Information given
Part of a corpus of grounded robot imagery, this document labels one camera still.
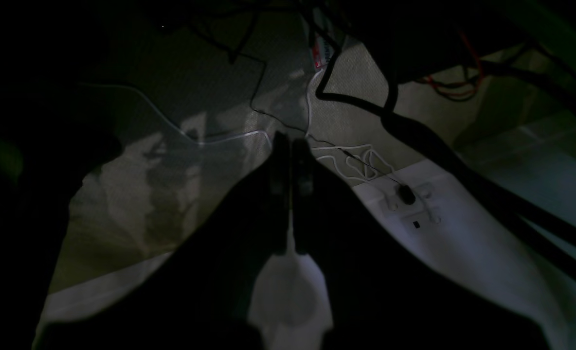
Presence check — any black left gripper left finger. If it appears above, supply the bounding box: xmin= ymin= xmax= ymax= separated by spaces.
xmin=268 ymin=132 xmax=290 ymax=255

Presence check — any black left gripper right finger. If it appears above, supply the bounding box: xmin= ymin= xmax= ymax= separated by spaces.
xmin=292 ymin=139 xmax=316 ymax=255

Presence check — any white thin cable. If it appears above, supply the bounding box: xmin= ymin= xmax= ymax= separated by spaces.
xmin=306 ymin=68 xmax=396 ymax=186

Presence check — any red wire bundle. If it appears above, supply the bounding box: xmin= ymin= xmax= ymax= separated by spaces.
xmin=414 ymin=29 xmax=485 ymax=102

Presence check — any thick black cable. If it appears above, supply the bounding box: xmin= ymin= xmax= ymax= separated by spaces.
xmin=314 ymin=29 xmax=576 ymax=297

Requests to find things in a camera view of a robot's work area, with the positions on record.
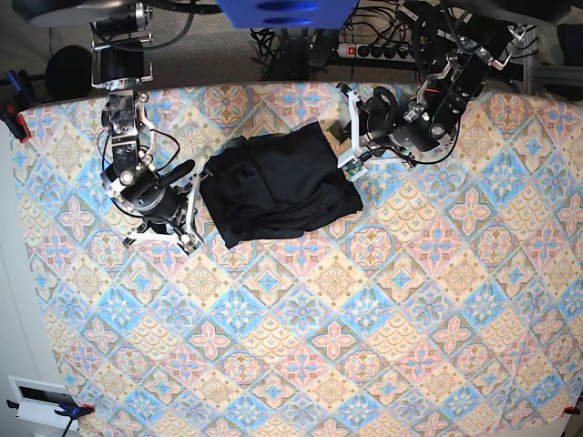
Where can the black t-shirt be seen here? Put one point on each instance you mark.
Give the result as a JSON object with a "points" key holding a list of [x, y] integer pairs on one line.
{"points": [[277, 186]]}

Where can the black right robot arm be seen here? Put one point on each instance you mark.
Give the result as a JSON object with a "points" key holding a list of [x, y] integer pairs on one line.
{"points": [[120, 40]]}

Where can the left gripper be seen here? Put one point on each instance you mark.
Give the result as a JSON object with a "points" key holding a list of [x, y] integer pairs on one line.
{"points": [[372, 129]]}

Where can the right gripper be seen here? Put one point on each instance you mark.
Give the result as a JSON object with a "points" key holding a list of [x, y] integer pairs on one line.
{"points": [[165, 204]]}

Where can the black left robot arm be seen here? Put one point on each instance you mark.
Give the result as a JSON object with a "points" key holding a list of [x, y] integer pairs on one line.
{"points": [[455, 47]]}

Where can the red table clamp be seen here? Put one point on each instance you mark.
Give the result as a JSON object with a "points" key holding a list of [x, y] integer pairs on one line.
{"points": [[15, 122]]}

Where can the white wall outlet box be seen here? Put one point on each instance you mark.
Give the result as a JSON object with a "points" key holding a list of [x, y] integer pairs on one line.
{"points": [[37, 401]]}

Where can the white power strip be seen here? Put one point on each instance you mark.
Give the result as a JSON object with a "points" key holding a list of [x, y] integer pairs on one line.
{"points": [[393, 51]]}

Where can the patterned colourful tablecloth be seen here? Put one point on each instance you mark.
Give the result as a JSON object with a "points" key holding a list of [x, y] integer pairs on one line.
{"points": [[451, 305]]}

Exercise objective
Return only the part of the records above that opens with the line containing "Where can the left" and closes with the line containing "Where can the white power", ends included.

Result
Where can the left gripper be seen here? Put one point on each instance you mark.
Give the result as a JSON object with a "points" key holding a list of [x, y] integer pairs on one line.
{"points": [[372, 129]]}

Where can the right gripper be seen here? Put one point on each instance you mark.
Give the result as a JSON object with a "points" key holding a list of [x, y] integer pairs on one line.
{"points": [[165, 204]]}

Where can the black left robot arm be seen here? Put one point on each instance you mark.
Give the result as a JSON object with a "points" key holding a list of [x, y] integer pairs on one line.
{"points": [[455, 47]]}

Where can the red table clamp be seen here? Put one point on each instance you mark.
Give the result as a JSON object with a "points" key holding a list of [x, y] integer pairs on one line.
{"points": [[15, 122]]}

Where can the white wall outlet box be seen here? Put one point on each instance you mark.
Give the result as a JSON object with a "points" key holding a list of [x, y] integer pairs on one line.
{"points": [[37, 401]]}

Where can the white power strip be seen here? Put one point on each instance you mark.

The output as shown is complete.